Regarding “Nuclear Waste” (editorial, Jan. 5):
What follows is from the book “Aftermath” by Donovan Webster, published by Pantheon Books in 1996:
“Around the U.S. Department of Energy, they call it the `Physics Problem.’ These days, if one subject has the DOE’s concentrations focused it is this: In places where plutonium and some forms of radioactive waste have been used or are being stored, it will take 12,000 years before the stuff is no longer dangerous. `There’s no way to speed up the decay,’ says James D. Werner, director of the DOE’s Environmental Manager’s Office of Strategic Planning and Analysis. `That’s an immutable law …”

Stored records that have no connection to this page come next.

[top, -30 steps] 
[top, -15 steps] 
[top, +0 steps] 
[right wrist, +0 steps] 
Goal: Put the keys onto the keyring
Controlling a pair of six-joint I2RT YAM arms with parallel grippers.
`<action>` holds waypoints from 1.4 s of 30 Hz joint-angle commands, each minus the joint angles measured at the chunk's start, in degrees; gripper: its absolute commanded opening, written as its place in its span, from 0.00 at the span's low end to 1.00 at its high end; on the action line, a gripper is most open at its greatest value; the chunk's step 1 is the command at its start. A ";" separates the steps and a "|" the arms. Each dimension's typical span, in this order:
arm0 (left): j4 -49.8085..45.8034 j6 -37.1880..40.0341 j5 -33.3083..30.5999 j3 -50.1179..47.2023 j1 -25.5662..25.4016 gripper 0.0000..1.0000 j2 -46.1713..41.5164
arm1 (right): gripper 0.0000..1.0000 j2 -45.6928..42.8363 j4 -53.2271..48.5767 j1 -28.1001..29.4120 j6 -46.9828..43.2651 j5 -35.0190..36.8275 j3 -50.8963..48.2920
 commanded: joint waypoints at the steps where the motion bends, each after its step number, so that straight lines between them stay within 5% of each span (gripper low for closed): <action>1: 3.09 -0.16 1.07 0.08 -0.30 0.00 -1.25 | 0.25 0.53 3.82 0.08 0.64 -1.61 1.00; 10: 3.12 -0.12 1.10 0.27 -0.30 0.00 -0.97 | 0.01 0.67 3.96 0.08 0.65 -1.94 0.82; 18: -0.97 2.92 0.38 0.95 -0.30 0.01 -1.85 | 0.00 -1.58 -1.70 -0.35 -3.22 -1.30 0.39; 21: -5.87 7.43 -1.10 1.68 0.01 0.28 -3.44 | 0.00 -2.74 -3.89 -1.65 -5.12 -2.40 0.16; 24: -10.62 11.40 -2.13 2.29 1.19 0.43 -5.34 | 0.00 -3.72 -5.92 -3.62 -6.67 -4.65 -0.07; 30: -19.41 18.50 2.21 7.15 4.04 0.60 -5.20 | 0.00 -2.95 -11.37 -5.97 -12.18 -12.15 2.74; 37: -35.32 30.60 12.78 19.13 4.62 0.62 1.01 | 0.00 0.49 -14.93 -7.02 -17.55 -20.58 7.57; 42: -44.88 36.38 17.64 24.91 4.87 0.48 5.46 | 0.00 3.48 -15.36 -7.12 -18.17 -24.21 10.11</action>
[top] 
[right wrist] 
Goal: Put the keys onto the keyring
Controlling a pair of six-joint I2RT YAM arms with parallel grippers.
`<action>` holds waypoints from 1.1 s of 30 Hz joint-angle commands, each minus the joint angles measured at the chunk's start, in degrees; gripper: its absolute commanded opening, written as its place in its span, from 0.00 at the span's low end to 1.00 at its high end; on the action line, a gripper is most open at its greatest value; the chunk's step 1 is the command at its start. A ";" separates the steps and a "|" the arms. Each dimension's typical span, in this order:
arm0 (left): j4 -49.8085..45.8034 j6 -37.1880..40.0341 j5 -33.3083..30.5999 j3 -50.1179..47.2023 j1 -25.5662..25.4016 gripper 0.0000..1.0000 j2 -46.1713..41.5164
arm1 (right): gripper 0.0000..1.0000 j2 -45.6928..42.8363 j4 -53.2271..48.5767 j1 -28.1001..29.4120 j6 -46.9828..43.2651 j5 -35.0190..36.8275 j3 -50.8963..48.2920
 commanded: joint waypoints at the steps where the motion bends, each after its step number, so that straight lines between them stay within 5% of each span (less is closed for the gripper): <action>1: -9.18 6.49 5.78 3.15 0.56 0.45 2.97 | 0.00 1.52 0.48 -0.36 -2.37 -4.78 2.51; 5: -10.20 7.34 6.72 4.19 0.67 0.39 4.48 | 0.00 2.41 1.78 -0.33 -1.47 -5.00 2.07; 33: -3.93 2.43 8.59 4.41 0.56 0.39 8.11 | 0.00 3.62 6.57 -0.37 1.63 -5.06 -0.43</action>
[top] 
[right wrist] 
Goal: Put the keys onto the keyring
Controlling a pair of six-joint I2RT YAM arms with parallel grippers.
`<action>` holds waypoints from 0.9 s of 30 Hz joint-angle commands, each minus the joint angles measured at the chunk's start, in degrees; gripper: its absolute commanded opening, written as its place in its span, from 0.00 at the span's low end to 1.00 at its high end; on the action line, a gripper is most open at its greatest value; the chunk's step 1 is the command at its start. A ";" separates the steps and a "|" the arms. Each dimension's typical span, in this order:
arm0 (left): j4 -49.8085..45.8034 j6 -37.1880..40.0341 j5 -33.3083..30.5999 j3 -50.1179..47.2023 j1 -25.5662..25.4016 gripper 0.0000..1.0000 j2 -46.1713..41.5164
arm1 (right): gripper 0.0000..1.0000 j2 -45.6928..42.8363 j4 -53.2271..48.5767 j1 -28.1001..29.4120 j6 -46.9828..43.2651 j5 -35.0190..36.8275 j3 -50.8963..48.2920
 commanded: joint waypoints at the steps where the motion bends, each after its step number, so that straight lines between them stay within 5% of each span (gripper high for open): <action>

Werner is the first DOE officer charged with making right a half-century of atomic environmental damage. `You have to understand with this stuff, there’s no such thing as cleaning up,’ he says. `You have to understand with this stuff, there’s no such thing as cleaning up,’ he says. `Radioactivity is an unfixable problem’ (emphasis in book).”
It would be well to keep in mind another immutable law: 10 pounds of plutonium coming together in a confined space is critical mass, the bomb without its bang.
I have no feeling that those who decided on Yucca Mountain for use as a radioactive waste repository understand the true dimensions of the problem.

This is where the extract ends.